### WORK TO COMPLETE
Your answer is one number, how many lines in the entries include "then".

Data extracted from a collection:

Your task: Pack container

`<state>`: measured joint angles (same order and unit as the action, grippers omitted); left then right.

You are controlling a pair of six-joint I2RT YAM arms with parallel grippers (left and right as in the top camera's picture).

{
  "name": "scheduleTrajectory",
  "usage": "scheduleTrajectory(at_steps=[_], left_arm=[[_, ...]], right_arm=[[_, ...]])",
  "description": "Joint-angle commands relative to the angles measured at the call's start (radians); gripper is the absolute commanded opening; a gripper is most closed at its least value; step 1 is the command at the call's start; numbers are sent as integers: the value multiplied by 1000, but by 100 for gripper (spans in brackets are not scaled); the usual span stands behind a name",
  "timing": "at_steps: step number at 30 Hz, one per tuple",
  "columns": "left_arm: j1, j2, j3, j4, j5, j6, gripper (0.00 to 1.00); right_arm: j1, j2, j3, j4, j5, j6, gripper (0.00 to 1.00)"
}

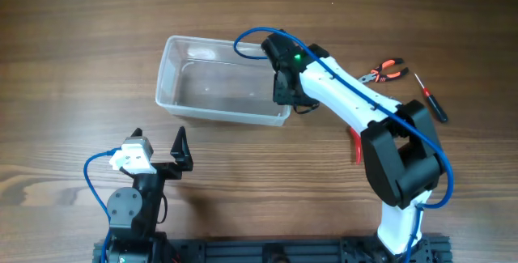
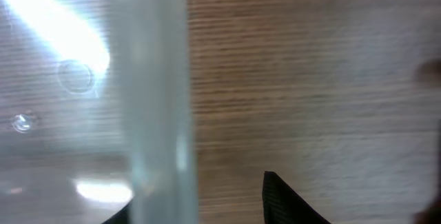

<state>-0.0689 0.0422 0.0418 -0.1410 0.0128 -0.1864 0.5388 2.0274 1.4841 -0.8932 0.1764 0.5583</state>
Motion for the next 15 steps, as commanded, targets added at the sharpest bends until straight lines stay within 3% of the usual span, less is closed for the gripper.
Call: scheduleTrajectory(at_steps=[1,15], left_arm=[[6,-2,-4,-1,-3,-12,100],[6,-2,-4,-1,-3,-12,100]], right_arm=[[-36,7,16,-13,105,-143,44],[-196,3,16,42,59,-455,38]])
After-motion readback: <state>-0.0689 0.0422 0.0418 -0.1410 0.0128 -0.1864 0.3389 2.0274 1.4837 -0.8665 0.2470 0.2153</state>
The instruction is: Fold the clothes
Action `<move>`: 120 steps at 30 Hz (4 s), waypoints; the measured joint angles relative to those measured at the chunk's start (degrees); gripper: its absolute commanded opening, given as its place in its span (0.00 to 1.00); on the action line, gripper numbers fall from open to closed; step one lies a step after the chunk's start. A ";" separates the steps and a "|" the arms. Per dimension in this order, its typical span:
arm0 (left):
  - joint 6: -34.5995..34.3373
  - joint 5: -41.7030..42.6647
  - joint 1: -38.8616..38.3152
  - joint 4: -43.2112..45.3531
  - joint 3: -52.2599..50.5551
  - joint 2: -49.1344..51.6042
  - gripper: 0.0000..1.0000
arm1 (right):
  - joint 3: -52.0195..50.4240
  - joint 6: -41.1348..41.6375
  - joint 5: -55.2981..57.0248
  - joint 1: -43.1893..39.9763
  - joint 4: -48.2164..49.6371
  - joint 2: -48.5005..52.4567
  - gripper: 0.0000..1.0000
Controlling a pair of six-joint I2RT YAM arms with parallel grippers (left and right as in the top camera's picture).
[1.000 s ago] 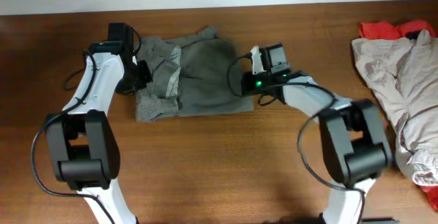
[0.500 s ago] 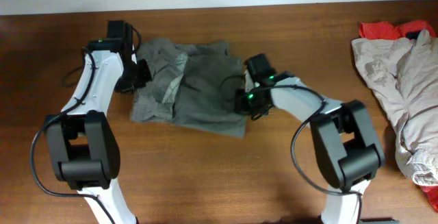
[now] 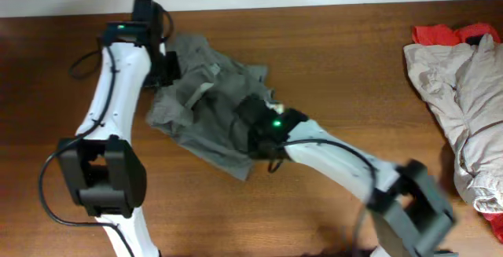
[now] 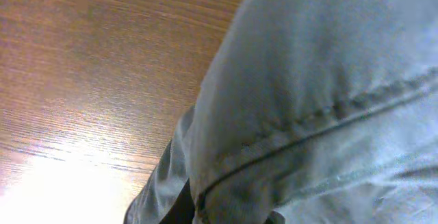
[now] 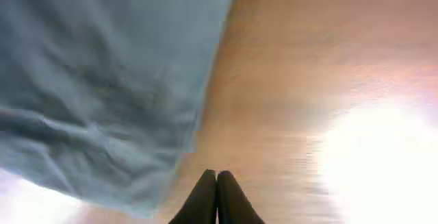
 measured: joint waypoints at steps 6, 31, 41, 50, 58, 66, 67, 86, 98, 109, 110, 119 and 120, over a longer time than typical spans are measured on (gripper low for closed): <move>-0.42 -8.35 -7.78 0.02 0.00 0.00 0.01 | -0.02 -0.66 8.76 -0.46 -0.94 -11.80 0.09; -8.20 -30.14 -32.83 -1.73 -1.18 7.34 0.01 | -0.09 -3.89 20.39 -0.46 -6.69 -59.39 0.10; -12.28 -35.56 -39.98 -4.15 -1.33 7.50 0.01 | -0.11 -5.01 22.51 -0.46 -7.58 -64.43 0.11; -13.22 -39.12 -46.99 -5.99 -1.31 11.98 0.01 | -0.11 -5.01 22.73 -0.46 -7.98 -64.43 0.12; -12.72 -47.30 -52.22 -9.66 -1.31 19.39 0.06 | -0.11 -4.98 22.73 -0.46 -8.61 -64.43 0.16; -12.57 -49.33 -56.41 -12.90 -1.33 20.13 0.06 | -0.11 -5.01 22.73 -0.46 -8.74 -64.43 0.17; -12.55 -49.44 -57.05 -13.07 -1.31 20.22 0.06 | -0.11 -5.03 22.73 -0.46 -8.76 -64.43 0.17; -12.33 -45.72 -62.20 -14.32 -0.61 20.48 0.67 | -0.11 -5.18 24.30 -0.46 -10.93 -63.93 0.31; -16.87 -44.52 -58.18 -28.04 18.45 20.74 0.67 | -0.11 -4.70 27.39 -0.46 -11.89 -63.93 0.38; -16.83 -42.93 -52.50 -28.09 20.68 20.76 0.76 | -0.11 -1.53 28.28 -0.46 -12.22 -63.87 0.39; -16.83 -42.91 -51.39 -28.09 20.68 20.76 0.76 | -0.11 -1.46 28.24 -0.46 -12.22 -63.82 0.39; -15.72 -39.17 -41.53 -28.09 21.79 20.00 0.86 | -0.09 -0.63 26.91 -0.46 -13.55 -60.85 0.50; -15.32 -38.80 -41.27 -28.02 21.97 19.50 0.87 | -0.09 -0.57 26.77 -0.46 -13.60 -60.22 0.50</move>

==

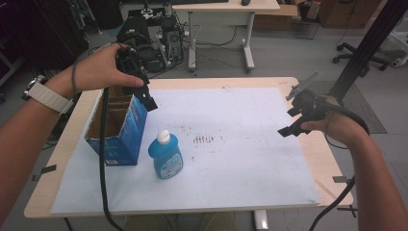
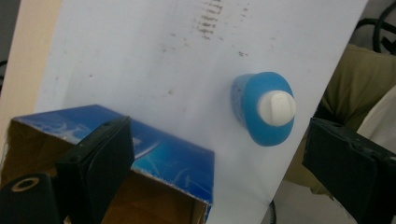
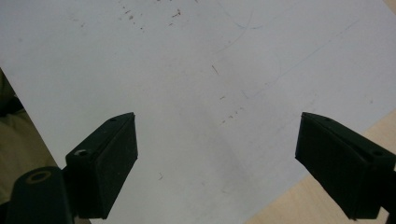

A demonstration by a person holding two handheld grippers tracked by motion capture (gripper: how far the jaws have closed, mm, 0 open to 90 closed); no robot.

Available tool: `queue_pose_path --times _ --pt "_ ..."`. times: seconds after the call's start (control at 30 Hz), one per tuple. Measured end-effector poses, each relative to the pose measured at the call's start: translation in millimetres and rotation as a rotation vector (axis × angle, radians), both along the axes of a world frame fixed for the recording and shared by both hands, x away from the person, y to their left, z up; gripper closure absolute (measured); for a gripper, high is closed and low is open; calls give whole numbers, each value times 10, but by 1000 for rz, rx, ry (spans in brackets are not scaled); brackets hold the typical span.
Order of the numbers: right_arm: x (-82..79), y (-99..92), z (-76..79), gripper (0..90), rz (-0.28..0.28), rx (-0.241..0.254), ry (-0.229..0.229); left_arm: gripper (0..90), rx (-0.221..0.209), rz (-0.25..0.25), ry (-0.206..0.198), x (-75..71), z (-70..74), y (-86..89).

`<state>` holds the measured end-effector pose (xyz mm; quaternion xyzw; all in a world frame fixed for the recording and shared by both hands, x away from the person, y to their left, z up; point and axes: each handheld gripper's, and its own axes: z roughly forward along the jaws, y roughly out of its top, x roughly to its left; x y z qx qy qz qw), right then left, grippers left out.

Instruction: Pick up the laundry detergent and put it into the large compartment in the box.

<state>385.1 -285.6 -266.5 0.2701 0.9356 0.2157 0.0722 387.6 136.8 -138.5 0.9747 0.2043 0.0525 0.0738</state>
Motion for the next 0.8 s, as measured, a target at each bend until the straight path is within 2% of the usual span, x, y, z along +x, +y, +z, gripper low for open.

### THE ANSWER
2